Assigned task: Aim for an exact copy of the listing, without any images.

Material provided:

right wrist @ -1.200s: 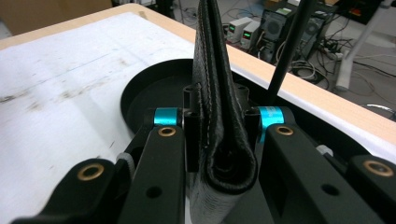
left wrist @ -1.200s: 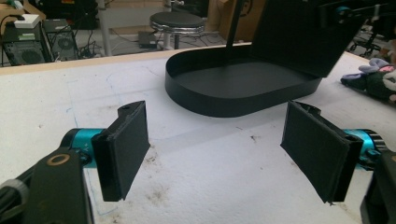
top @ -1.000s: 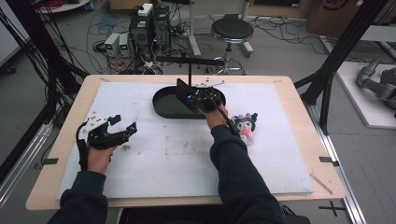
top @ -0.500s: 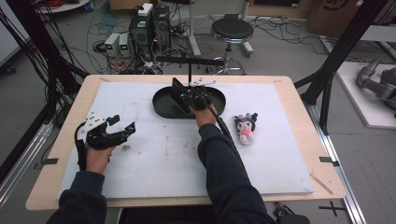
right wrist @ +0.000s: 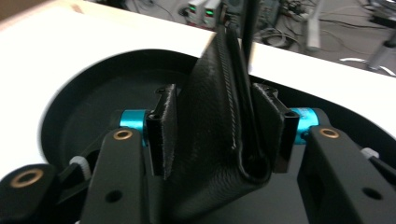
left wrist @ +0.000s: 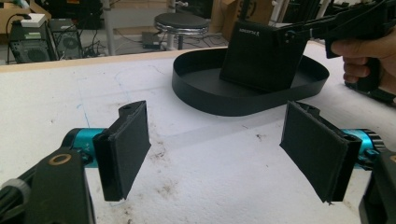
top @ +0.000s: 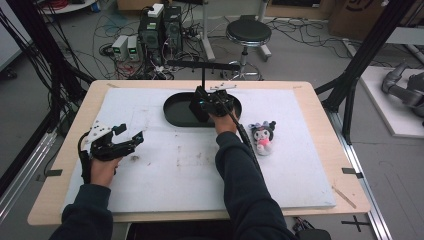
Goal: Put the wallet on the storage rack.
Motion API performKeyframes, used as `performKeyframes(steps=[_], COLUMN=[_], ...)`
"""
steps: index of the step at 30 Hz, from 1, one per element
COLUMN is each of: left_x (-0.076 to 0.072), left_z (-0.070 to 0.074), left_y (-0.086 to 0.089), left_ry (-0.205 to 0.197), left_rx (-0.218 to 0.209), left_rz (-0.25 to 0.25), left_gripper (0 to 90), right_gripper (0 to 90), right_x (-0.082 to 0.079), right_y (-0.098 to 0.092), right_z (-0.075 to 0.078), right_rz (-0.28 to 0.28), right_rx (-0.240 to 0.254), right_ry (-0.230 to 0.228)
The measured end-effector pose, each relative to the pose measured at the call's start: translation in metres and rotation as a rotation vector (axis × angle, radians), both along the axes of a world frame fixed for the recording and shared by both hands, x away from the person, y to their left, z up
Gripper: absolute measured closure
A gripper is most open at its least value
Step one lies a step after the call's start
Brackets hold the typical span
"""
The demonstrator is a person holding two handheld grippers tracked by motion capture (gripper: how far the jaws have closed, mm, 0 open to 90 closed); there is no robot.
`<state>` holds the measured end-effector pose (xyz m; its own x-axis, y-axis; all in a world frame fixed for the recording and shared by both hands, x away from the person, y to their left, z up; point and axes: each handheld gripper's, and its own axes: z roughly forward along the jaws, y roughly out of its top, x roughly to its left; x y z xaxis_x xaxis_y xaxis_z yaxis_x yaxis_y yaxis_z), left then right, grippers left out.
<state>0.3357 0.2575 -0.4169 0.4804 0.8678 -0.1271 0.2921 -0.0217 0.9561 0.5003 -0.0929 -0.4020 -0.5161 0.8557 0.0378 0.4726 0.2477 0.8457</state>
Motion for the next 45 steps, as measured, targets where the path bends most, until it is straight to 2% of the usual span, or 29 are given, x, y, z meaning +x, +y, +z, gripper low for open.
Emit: performKeyframes(steps=[2,3,4,6,9,11,12,13,14,16,17,21,24,27,31,32,35,38,39,40,42,44,45], left_x=[0.0,0.0,0.0,0.0,0.0,0.0,0.0,0.0,0.0,0.0,0.0,0.0,0.0,0.0,0.0,0.0,0.0,0.0,0.0,0.0,0.0,0.0,0.0], left_z=[0.0,0.0,0.0,0.0,0.0,0.0,0.0,0.0,0.0,0.0,0.0,0.0,0.0,0.0,0.0,0.0,0.0,0.0,0.0,0.0,0.0,0.0,0.0], left_y=[0.0,0.0,0.0,0.0,0.001,0.0,0.0,0.0,0.0,0.0,0.0,0.0,0.0,0.0,0.0,0.0,0.0,0.0,0.0,0.0,0.0,0.001,0.0], left_ry=[0.0,0.001,0.001,0.0,0.0,0.0,0.001,0.002,0.002,0.002,0.002,0.001,0.002,0.002,0.001,0.001,0.0,0.0,0.0,0.0,-0.001,0.0,0.0], left_rx=[0.001,0.0,0.0,0.0,0.001,0.001,0.0,-0.002,0.001,0.004,0.002,0.001,0.003,-0.002,-0.001,-0.001,-0.002,-0.003,-0.002,-0.002,-0.002,-0.002,-0.002], left_rz=[0.0,-0.001,0.001,0.001,0.001,0.002,0.0,0.0,0.0,-0.001,-0.001,0.001,0.0,0.0,-0.001,0.0,0.002,0.001,0.001,0.001,0.001,0.001,0.001], left_gripper=[23.3,23.3,23.3,23.4,23.3,23.4,23.3,23.3,23.3,23.4,23.4,23.3,23.3,23.3,23.4,23.3,23.3,23.3,23.3,23.4,23.3,23.3,23.3], right_gripper=[52.3,53.6,53.6,53.2,55.7,57.9,60.8,68.4,68.4,72.5,72.5,76.6,77.5,77.6,77.6,77.2,75.8,72.5,66.9,66.9,60.4,47.2,47.2], right_x=[0.0,0.001,0.001,0.002,0.002,0.001,0.001,0.001,0.001,0.001,0.001,0.001,-0.001,-0.002,-0.001,-0.001,-0.001,-0.001,-0.001,-0.001,-0.001,-0.002,-0.002], right_y=[-0.004,-0.006,-0.006,-0.006,-0.003,-0.003,-0.004,-0.008,-0.008,-0.011,-0.011,-0.01,-0.004,-0.001,0.003,0.003,0.002,0.001,-0.001,-0.001,-0.001,0.0,0.0], right_z=[0.001,-0.001,-0.002,-0.004,-0.005,-0.004,-0.003,0.001,0.001,0.003,0.003,0.004,0.004,0.003,-0.001,-0.004,-0.004,-0.004,-0.003,-0.003,-0.003,-0.003,-0.003], right_rz=[-0.017,-0.038,-0.046,-0.049,-0.051,-0.044,-0.033,0.0,0.0,0.031,0.031,0.048,0.075,0.086,0.1,0.079,0.049,0.019,-0.004,-0.004,-0.015,-0.02,-0.02], right_rx=[-0.032,-0.088,-0.106,-0.117,-0.147,-0.148,-0.141,-0.097,-0.097,-0.056,-0.056,0.04,0.058,0.075,0.15,0.182,0.153,0.064,-0.012,-0.012,-0.074,-0.134,-0.134], right_ry=[0.013,0.025,0.042,0.059,0.041,0.04,0.037,0.044,0.044,0.059,0.059,0.084,0.067,0.07,0.103,0.123,0.121,0.105,0.09,0.09,0.071,0.054,0.054])
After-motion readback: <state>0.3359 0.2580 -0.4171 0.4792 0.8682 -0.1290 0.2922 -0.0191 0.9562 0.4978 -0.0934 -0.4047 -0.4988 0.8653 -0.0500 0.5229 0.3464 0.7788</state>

Written answer:
right wrist @ -1.200s: 
left wrist @ -1.200s: 
top @ -1.000s: 
top @ -0.500s: 
right wrist @ +0.000s: 
left wrist @ +0.000s: 
top @ +0.000s: 
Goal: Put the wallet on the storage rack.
Motion API performKeyframes, used as `performKeyframes(steps=[_], COLUMN=[_], ...)`
"""
steps: index of the step at 30 Hz, from 1, one per element
COLUMN is each of: left_x (-0.076 to 0.072), left_z (-0.070 to 0.074), left_y (-0.086 to 0.089), left_ry (-0.205 to 0.197), left_rx (-0.218 to 0.209), left_rz (-0.25 to 0.25), left_gripper (0 to 90), right_gripper (0 to 90), right_x (-0.082 to 0.079), right_y (-0.098 to 0.092), right_z (-0.075 to 0.078), right_rz (-0.28 to 0.28), right_rx (-0.240 to 0.254), right_ry (-0.230 to 0.228)
The measured end-effector pose, each relative to the pose measured at the call's start: translation in metres and rotation as a rotation vector (axis × angle, radians), both along the axes of a world frame fixed for the recording and shared by both hands, x away from the person, y to their left, z up
Gripper: absolute measured closure
A gripper is most open at its least value
Step one lies a step after the call's start
Brackets hold the typical span
"""
The demonstrator is a person holding two handheld grippers tracked by motion capture (gripper: how far the jaws have closed, mm, 0 open to 90 closed); there is no robot.
`<state>` holds the measured end-effector pose (xyz m; its own x-axis, y-axis; all in a world frame fixed for the recording and shared by both hands, x away from the person, y to their left, z up; point and axes: each handheld gripper's, and its own axes: z roughly forward along the jaws, y roughly out of its top, x roughly to its left; x y z xaxis_x xaxis_y xaxis_z yaxis_x yaxis_y yaxis_z), left then right, grippers left out.
<state>0.3357 0.2575 -0.4169 0.4804 0.8678 -0.1271 0.2921 -0.0217 0.9561 0.5003 -0.0929 -0.4020 -0.5161 0.8557 0.0378 0.4726 0.2477 0.8457</state>
Motion for the next 45 steps, as measured, targets where the path bends most, until it is straight to 2% of the usual span, or 29 are given, x, y, z meaning +x, +y, +z, gripper low for open.
Emit: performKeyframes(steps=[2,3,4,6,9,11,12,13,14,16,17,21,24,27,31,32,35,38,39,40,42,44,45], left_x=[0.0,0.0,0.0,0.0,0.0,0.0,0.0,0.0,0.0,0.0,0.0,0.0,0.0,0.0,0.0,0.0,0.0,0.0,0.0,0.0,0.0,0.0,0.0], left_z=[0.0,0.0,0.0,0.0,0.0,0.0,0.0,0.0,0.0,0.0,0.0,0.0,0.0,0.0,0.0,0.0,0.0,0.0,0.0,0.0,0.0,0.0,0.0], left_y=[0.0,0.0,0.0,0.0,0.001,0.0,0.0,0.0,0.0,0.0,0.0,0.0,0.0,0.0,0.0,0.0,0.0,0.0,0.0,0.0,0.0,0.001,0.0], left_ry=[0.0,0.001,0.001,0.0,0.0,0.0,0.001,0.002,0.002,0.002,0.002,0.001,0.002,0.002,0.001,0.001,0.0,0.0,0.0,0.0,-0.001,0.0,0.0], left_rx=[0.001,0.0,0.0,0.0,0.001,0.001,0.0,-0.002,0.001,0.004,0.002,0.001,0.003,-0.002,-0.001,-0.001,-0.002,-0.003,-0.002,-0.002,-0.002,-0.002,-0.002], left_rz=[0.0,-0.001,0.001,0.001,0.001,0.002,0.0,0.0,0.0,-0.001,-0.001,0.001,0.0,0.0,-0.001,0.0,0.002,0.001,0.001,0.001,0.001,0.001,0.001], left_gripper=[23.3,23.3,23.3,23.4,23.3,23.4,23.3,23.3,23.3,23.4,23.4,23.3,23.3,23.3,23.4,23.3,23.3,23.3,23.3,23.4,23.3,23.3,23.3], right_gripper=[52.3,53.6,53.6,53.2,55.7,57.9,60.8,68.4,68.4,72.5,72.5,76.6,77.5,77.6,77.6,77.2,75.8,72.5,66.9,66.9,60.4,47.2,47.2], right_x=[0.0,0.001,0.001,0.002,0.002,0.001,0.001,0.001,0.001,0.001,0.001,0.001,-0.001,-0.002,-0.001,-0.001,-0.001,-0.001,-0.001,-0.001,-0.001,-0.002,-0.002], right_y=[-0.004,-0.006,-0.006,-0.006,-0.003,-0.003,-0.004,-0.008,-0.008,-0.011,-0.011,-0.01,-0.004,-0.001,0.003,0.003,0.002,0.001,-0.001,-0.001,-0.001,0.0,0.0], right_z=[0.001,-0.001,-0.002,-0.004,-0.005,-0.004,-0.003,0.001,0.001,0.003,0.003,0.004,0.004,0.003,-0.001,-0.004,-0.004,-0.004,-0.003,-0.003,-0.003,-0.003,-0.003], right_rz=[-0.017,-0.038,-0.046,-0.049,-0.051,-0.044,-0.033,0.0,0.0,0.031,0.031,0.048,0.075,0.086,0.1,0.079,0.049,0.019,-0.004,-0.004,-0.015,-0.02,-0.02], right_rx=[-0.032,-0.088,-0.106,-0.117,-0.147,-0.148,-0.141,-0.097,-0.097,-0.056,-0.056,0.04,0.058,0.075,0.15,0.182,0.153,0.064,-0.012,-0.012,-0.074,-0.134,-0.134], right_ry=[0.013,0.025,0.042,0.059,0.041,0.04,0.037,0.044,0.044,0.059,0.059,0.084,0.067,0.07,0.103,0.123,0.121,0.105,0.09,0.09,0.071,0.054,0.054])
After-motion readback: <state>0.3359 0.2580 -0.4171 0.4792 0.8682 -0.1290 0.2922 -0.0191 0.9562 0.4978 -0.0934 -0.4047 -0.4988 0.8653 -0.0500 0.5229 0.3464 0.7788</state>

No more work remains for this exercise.